Could someone help me how i could solve this problem, thank you :)

@luda1013
Copy link
Author

My setup:

  • Ubuntu 20.04.6 LTS
  • core i9-10980XE @ 3GHz
  • graphic (nvidia-smi): NVIDIA RTX A5000 (48 GB)
  • Cuda 11.7
  • Pytorch version : 2.0.0
  • Cuda at: /usr/local/cuda*

@czero69
Copy link

czero69 commented May 20, 2023

Sounds like you are running on cpu and not on gpu. I am runninng on 24gb gpu and for "default_config_1080_ms.yaml" config it took good few seconds for one fullHD input image. Check in your config what gpu is indicated as test_gpu: [0]. Make sure also pytorch is picking nvidia as a device and not a cpu. It is the often case where you have something badly installed in your environment. From log lines you should indicate or you can also write super simple pytorch script to print device name (howto check pytorch is using gpu). If it is the case, I would create new conda environment and install pytorch for gpu/cuda (pip install might be bit different for gpu support).
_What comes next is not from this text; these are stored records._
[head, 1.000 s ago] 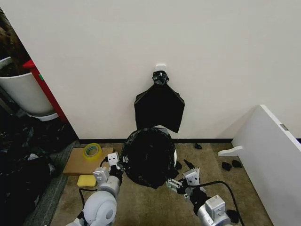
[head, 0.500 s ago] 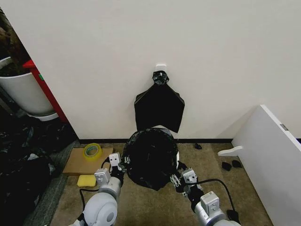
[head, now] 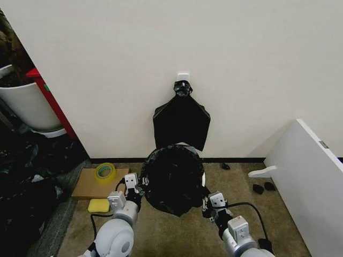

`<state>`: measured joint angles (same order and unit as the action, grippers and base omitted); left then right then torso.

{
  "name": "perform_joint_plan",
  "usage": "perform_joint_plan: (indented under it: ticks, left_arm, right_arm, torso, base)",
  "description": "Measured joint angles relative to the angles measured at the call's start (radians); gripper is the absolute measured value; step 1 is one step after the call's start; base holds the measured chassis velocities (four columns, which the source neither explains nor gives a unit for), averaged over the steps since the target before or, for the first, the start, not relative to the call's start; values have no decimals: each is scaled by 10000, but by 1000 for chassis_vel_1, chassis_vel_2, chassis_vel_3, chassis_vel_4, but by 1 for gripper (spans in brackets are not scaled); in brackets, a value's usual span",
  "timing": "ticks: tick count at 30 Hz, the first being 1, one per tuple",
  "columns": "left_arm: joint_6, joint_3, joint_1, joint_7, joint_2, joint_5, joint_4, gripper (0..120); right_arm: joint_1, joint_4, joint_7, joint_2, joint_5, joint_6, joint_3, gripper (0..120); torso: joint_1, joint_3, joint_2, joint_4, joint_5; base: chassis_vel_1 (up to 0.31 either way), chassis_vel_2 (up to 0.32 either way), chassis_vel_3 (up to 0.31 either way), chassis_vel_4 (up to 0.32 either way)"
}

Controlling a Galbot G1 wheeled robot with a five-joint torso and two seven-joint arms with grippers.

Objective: Place the garbage bag over the trash bin.

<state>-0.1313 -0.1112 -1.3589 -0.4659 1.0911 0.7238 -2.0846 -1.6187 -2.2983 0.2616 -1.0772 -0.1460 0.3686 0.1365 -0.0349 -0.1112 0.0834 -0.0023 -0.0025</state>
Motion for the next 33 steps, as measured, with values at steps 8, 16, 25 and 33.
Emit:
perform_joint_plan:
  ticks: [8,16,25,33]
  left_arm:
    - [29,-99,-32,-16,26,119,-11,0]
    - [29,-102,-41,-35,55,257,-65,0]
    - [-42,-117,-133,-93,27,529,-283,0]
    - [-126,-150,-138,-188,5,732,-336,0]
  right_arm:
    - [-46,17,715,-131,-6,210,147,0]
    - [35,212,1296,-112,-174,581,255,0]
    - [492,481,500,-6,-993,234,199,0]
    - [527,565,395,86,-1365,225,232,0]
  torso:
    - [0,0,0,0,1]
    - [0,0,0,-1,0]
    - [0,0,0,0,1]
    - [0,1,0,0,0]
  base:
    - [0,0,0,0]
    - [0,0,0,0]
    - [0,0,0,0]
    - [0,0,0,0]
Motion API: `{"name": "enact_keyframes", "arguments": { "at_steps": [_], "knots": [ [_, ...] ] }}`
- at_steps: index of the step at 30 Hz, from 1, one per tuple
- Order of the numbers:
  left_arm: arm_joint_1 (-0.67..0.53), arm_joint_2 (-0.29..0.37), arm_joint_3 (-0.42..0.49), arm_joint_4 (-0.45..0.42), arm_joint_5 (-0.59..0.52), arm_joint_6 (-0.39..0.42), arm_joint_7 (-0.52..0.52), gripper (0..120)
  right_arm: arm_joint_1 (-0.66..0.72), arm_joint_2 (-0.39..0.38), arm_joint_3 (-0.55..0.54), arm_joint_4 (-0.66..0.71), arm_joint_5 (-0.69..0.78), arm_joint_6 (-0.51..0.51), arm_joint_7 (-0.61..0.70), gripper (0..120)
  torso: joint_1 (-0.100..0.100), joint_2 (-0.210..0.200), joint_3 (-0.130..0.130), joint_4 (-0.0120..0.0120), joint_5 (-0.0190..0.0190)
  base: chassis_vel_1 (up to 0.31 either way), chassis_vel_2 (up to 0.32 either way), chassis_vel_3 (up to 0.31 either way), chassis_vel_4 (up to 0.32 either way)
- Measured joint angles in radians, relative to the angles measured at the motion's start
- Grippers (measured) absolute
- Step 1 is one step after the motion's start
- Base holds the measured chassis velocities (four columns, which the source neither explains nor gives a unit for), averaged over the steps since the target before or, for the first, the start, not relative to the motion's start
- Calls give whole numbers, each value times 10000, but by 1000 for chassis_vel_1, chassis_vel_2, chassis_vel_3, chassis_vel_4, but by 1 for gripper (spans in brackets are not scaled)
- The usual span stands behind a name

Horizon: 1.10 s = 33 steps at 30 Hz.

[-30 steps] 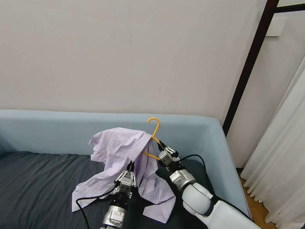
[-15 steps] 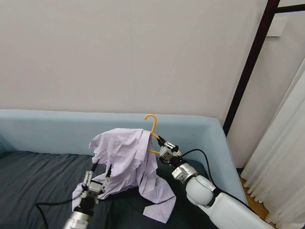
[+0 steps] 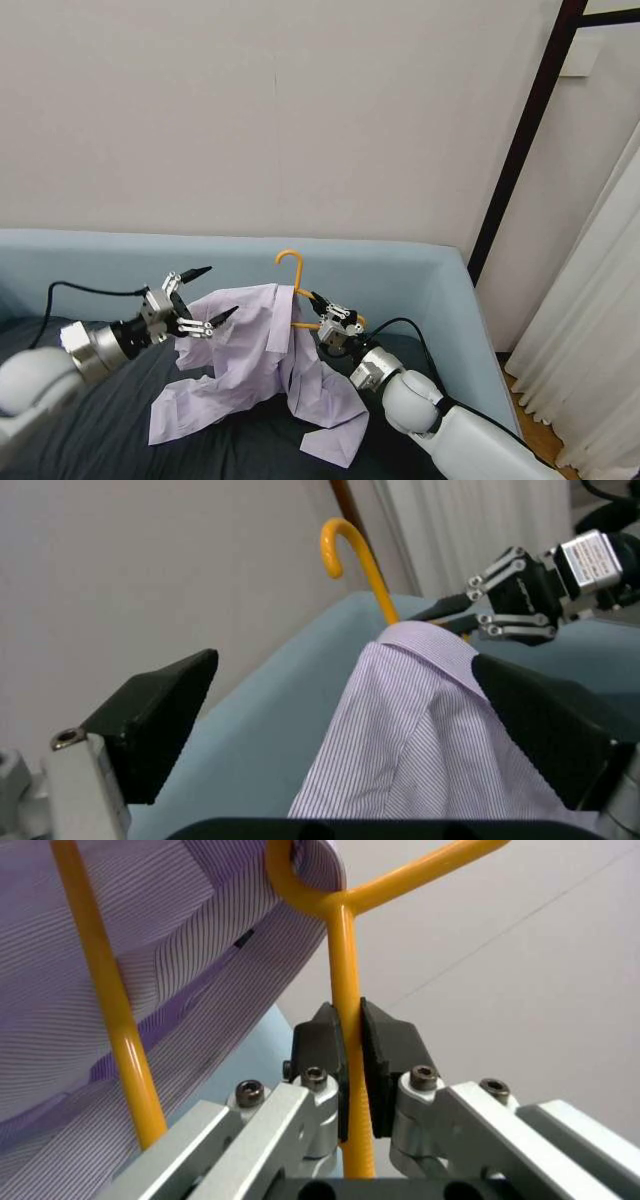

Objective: Pick up the clothes from the sofa and hang them on the clothes hanger.

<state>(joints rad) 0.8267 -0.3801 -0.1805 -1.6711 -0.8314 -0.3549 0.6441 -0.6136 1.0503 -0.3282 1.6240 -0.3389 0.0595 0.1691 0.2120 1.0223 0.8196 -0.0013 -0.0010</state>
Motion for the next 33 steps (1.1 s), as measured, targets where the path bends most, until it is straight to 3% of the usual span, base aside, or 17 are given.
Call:
{"name": "enact_keyframes", "arguments": {
  "at_steps": [2,3,5,7,22,33],
  "knots": [
    [-1742,-273,1416,912,-306,141,1145,100,-107,5,86,-6,-163,96,-55,4,0,0,1,0,-4,0,0,0,0],
    [-1742,-273,1416,912,-306,141,1145,100,-107,5,86,-6,-163,96,-55,4,0,0,1,0,-4,0,0,0,0],
    [-3363,-830,2555,1903,-418,463,2512,100,-232,29,155,15,-299,123,-71,4,0,-1,1,-5,-1,0,0,0,0],
    [-4150,-1214,3056,2464,-419,804,3291,100,-280,32,196,40,-430,157,-96,4,0,0,1,-2,2,0,0,0,0],
    [-6933,-2957,5233,4805,948,2137,5601,97,-365,153,673,-46,-1479,495,-188,4,0,-1,1,-2,2,0,0,0,0],
    [-7627,-3453,5532,5531,1642,2674,6676,52,-643,214,1142,-13,-2189,692,-70,4,0,-1,0,0,0,0,0,0,0]
  ]
}}
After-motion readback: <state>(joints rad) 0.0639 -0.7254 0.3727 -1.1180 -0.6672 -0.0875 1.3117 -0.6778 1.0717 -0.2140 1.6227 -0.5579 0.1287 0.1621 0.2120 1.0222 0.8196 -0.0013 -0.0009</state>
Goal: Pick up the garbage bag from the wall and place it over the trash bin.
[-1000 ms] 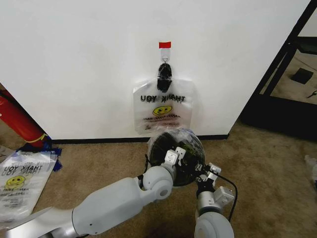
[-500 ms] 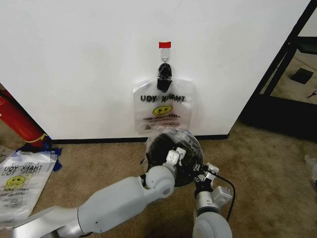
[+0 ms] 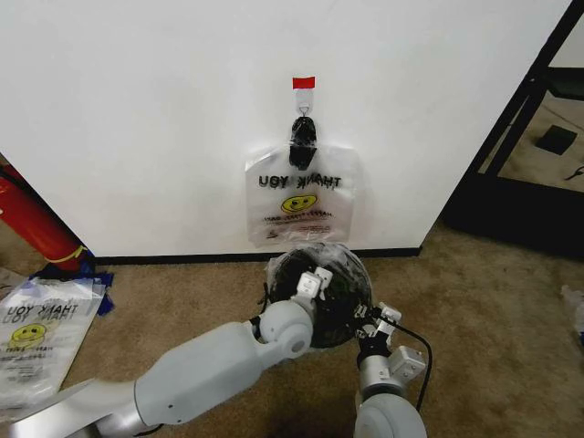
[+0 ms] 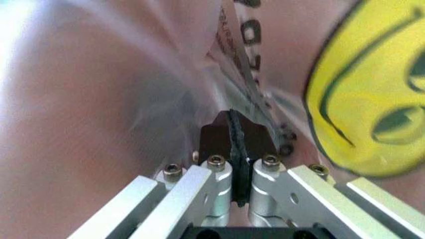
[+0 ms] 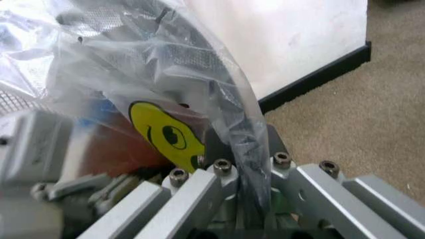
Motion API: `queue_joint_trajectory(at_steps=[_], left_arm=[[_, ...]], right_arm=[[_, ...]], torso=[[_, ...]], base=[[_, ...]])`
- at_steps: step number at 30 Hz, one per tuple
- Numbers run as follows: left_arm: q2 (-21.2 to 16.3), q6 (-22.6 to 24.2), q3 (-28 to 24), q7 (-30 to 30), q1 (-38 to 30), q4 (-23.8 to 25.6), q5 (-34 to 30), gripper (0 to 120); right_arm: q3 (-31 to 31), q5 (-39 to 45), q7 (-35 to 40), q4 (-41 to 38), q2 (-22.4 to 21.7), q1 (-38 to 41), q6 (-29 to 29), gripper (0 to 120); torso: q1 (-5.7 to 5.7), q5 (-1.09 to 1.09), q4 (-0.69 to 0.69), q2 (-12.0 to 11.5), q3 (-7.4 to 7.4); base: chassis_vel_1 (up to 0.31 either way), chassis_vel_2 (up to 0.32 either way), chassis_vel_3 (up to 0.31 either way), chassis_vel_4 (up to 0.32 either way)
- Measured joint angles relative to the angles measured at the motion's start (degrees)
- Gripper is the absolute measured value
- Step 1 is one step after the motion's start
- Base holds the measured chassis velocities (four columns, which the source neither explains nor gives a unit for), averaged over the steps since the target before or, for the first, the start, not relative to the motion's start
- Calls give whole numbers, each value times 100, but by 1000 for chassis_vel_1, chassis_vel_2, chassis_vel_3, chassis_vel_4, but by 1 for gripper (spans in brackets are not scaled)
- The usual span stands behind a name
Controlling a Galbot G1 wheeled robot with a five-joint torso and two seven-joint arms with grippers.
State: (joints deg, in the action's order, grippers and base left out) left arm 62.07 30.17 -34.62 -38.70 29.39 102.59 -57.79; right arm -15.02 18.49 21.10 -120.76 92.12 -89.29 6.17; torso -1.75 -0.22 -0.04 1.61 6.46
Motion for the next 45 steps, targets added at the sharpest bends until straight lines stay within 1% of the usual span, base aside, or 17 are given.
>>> queue_joint_trajectory(at_steps=[2, 4, 10, 14, 18, 20, 29, 33, 36, 38, 41, 45], left_arm=[[-85, -3, 17, -5, 42, 120, 25, 0], [-68, -46, 47, -7, 53, 95, 93, 0], [133, -133, 13, -14, -16, -185, 173, 0], [246, -139, -31, -13, -46, -332, 196, 0], [479, -139, -99, -13, -78, -585, 195, 0], [529, -140, -113, -13, -79, -649, 194, 0], [557, -161, -196, 62, -1, -674, 164, 0], [436, -200, -91, 72, 94, -476, 166, 0], [189, -191, -16, 56, 129, -193, 166, 0], [115, -177, -9, 52, 131, -108, 164, 0], [-229, -85, -10, 17, 149, 311, 90, 0], [-424, -89, -44, 124, 181, 465, 157, 0]], right_arm=[[12, -2, -2, 13, 1, 10, -4, 0], [44, -20, -7, 16, 1, 10, -8, 0], [133, -134, -48, 16, 1, -92, -69, 0], [168, -166, -67, 2, 1, -162, -90, 0], [187, -170, -70, -32, 1, -196, -99, 0], [186, -165, -70, -46, 1, -201, -99, 0], [147, -85, -65, -76, 1, -203, -99, 0], [150, -85, -54, -60, 1, -188, -99, 0], [137, -85, -50, -43, 1, -171, -99, 0], [129, -85, -50, -38, 1, -162, -99, 0], [101, -93, -44, -4, 1, -113, -109, 0], [93, -124, -39, 24, 1, -94, -146, 0]], torso=[[0, -1, 0, 0, 0], [0, 0, 0, 0, 0], [0, 0, -2, 0, 0], [0, 0, -1, 0, 0], [0, 1, -1, 0, 0], [0, 0, -2, 0, 0], [0, 1, -1, 0, 0], [0, 0, -2, 0, 0], [0, -1, -1, 0, 0], [0, -1, 0, 0, 0], [0, -1, 0, 0, 0], [0, 0, 0, 0, 0]], base=[[0, 0, 0, 0], [0, 0, 0, 0], [0, 0, 0, 0], [0, 0, 0, 0], [0, 0, 0, 0], [0, 0, 0, 0], [0, 0, 0, 0], [0, 0, 0, 0], [0, 0, 0, 0], [0, 0, 0, 0], [0, 0, 0, 0], [0, 0, 0, 0]])
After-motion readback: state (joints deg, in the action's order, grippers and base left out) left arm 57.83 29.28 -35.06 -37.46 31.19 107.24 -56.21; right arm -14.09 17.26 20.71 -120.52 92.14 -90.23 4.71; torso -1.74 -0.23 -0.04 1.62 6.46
About grayscale output it is probably what you want. One channel (8 bit gray) is super enough to store 256 classes and mseg is producing less than that. This way of storing info is efficient for hdd, 4k image is barely 112kb or so.

@luda1013
Copy link
Author

ok, thank you for the reply.. ok, i will make new virtual environment just for the MSeg. about the cpu and gpu, when running the script, i also check the nvidia-smi and it is on 100% load
Nvidia when MSeg active

is okay to use another segmentation network for this enhancing photorealism enhancement?

@czero69
Copy link

czero69 commented May 22, 2023

ah, you are using two gpus (2x 24GB). That potentially may be the case. GPU usage indeed indicates that pytorch is using gpus. I didn't test the code (epe training / mseg generations) in multiGPU setup yet, but I remember from my past pytorch projects that if something was not well designed for multiGPU setup, some steps (communication, combinning results, even some part of calculating gradients, copying things back and forth, some merging ops on cpu) took much time and may be less efficient than on one gpu. What I would try in your case:

  • try running the code for one GPU and check (mby that will solve your issue)
  • if that does not helped. Create new conda env and install all dependencies that have gpu support.
  • check what mseg configuration are you using

Also if you step of generating knn will be slow that means faiss use cpu. On gpu faiss is blazing fast and all took 1-2 second for 500k samples in my case.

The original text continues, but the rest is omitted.